• **PROMPT**
Across the whole listing, copy out every line that includes the string "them".

• **TASK INPUT**
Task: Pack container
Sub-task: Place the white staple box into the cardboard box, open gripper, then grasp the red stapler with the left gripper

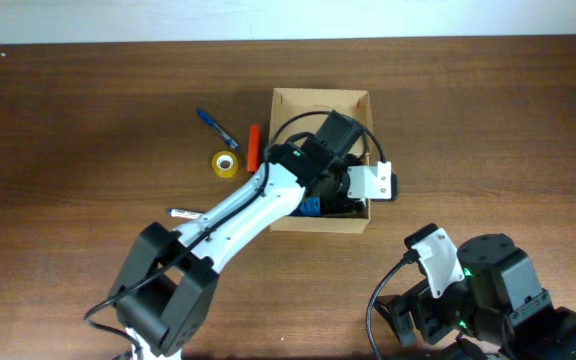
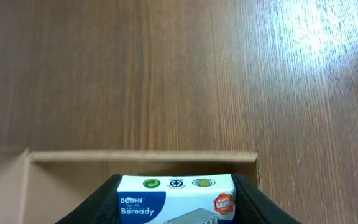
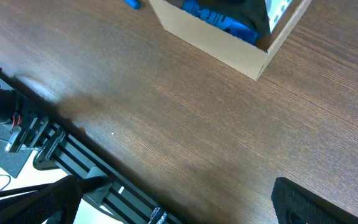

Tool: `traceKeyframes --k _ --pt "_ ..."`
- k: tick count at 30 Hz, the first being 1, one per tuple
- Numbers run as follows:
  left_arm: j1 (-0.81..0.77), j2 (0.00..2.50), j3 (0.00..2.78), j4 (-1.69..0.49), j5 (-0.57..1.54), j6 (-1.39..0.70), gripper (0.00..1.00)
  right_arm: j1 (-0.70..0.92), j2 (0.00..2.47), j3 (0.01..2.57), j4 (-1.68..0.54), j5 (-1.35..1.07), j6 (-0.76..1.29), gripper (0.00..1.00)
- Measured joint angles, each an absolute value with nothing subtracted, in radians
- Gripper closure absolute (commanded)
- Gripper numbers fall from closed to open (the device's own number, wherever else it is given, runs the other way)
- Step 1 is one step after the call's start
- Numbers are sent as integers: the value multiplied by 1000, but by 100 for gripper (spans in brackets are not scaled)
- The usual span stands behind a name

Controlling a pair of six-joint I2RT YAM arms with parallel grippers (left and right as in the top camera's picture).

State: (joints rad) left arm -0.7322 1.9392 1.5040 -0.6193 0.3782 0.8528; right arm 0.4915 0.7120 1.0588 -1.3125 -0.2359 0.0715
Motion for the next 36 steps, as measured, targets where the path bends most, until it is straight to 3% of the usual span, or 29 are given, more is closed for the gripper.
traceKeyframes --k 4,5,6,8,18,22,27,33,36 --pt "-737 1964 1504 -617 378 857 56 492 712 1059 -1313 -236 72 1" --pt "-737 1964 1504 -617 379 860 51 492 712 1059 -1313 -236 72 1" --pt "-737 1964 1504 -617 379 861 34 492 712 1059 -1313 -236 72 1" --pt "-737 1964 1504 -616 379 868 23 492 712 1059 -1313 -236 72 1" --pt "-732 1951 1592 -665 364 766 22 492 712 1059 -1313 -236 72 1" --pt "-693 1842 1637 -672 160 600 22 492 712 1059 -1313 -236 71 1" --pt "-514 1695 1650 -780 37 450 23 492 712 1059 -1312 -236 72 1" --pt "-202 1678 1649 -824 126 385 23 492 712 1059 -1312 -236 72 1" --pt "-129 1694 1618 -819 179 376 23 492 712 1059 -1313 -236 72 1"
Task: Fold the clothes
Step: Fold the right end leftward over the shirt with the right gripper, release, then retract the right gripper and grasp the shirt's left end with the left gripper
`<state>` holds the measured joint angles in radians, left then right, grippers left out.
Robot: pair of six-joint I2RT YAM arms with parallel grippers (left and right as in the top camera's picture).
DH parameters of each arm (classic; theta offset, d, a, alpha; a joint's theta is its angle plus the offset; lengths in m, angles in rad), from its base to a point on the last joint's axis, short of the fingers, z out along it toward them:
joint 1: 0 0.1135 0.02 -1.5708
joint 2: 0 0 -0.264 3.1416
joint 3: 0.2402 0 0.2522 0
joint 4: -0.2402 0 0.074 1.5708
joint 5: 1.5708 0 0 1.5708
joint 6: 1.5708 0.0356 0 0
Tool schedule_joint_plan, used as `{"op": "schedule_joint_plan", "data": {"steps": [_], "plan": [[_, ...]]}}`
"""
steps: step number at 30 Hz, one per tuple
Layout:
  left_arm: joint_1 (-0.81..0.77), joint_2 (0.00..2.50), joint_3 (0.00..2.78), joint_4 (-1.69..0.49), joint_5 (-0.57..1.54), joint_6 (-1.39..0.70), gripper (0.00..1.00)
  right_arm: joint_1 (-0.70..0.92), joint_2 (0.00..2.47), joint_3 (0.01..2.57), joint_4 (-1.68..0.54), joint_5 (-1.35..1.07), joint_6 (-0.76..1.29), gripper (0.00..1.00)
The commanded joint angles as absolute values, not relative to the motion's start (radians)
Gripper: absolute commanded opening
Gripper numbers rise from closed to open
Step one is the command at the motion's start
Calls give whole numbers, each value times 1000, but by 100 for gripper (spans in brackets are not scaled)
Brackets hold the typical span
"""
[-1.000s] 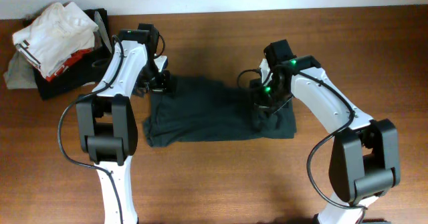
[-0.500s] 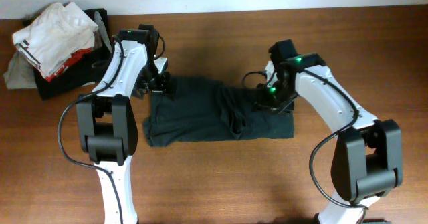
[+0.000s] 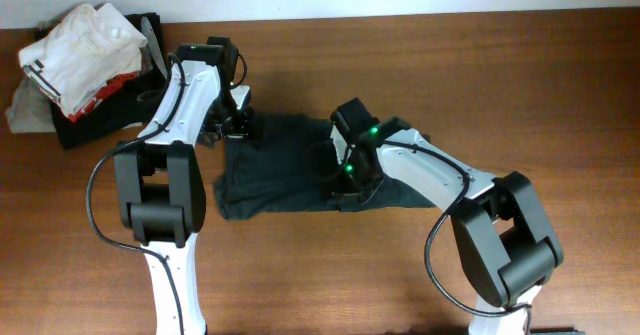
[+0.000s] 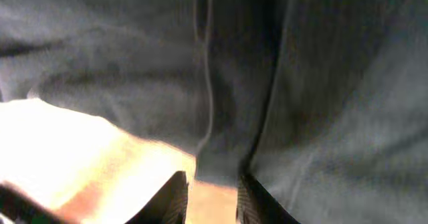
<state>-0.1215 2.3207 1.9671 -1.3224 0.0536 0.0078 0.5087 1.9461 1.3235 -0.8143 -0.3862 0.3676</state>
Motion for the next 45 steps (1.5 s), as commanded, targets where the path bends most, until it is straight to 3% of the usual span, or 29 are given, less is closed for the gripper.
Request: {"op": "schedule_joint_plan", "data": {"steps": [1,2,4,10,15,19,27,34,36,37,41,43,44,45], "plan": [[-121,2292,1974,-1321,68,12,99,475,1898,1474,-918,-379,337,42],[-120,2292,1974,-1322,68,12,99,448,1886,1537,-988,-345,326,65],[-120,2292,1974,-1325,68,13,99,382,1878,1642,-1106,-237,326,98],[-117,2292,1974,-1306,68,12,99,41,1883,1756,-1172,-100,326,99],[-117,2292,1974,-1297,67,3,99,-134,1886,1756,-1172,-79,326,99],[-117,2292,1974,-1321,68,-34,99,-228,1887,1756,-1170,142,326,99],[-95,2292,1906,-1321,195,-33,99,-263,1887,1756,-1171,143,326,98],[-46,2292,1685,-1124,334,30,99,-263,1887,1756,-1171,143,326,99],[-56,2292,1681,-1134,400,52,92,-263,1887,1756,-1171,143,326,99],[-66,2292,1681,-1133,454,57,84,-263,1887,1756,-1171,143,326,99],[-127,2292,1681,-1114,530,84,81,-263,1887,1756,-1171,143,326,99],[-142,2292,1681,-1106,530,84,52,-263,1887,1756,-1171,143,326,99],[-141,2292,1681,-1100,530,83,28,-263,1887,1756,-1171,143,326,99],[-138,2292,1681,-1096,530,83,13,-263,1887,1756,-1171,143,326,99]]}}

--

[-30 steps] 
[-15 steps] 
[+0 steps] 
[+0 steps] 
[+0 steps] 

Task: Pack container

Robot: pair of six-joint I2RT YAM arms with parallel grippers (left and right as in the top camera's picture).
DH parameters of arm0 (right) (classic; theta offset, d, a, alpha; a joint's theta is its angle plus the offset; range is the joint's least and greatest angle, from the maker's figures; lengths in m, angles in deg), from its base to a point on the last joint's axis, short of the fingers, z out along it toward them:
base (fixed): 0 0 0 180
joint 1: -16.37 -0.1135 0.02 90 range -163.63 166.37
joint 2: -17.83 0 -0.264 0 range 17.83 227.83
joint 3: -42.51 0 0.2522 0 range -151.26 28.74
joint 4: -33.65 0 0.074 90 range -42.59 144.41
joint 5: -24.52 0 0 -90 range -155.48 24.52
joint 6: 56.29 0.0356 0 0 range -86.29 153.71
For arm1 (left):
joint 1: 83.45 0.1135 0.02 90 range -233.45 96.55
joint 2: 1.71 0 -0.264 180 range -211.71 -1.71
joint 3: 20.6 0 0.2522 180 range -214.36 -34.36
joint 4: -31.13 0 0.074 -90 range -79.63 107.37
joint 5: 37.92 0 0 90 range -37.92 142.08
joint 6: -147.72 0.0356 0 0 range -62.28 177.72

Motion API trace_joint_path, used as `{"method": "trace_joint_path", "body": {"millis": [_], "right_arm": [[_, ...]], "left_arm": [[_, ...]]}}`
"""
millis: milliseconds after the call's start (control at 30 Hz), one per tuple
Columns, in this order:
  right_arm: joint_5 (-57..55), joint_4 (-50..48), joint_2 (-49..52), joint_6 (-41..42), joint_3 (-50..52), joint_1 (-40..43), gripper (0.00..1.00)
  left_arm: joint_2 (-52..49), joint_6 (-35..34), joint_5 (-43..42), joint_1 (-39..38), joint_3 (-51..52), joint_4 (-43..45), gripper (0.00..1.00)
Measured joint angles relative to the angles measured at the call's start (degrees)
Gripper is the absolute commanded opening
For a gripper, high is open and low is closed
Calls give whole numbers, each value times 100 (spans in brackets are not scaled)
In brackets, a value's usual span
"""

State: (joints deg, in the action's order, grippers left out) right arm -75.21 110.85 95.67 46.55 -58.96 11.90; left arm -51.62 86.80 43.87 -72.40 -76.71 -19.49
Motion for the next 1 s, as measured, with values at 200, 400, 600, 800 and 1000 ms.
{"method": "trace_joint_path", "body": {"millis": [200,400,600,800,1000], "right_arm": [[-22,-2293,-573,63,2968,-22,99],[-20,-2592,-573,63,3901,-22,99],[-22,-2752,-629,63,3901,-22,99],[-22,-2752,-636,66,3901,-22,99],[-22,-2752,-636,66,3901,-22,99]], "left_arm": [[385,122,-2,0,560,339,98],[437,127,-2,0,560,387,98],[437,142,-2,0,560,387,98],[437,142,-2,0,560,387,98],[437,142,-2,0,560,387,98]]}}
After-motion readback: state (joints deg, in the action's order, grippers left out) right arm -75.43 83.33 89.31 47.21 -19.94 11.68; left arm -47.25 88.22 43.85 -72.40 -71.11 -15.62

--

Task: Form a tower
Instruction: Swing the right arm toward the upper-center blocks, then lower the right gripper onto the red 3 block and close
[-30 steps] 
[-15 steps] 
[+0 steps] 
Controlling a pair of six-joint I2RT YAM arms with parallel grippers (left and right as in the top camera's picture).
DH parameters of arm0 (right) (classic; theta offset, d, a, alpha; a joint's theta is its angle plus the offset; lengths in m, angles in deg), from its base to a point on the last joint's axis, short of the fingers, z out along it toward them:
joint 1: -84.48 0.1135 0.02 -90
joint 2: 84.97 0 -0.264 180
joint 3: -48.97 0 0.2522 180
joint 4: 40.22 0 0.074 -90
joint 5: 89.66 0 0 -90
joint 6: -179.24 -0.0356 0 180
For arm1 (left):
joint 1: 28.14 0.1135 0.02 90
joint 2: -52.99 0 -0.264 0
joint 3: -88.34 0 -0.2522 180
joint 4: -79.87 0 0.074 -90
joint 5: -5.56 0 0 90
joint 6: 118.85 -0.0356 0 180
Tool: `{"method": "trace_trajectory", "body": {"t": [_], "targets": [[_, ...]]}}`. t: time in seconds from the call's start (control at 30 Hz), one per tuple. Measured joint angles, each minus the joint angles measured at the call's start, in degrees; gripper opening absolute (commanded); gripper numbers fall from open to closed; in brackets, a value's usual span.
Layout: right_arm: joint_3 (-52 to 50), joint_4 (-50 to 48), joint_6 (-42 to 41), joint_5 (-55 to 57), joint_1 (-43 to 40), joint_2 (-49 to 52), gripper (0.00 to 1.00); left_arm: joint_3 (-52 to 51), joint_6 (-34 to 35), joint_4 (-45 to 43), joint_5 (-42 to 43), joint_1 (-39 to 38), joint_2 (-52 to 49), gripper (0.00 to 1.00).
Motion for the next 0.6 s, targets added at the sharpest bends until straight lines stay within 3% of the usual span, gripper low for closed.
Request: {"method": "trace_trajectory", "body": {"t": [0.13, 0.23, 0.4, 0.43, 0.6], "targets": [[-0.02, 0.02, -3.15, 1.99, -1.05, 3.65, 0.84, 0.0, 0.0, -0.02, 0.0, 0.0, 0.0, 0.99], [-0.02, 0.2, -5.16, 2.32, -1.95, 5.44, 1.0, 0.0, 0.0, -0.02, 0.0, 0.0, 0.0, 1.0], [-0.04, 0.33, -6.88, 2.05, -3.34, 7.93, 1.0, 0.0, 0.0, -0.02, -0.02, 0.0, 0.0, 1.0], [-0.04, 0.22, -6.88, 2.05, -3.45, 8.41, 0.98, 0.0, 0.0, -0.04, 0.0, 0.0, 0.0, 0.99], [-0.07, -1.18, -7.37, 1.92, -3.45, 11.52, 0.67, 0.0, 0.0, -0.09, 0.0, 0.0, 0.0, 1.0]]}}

• **SOLUTION FOR THIS EXERCISE**
DH parameters of each arm (classic; theta offset, d, a, alpha; a joint's theta is its angle plus the offset; lengths in m, angles in rad), from its base to a point on the last joint's axis, short of the fingers, z out along it toward them:
DH parameters of arm0 (right) (classic; theta offset, d, a, alpha; a joint's theta is its angle plus the offset; range is the joint's least and greatest angle, from the maker's figures; lengths in m, angles in deg), from its base to a point on the last joint's axis, short of the fingers, z out along it toward them:
DH parameters of arm0 (right) (classic; theta offset, d, a, alpha; a joint's theta is its angle plus the offset; lengths in m, angles in deg), from its base to a point on the last joint's axis, short of the fingers, z out along it toward them:

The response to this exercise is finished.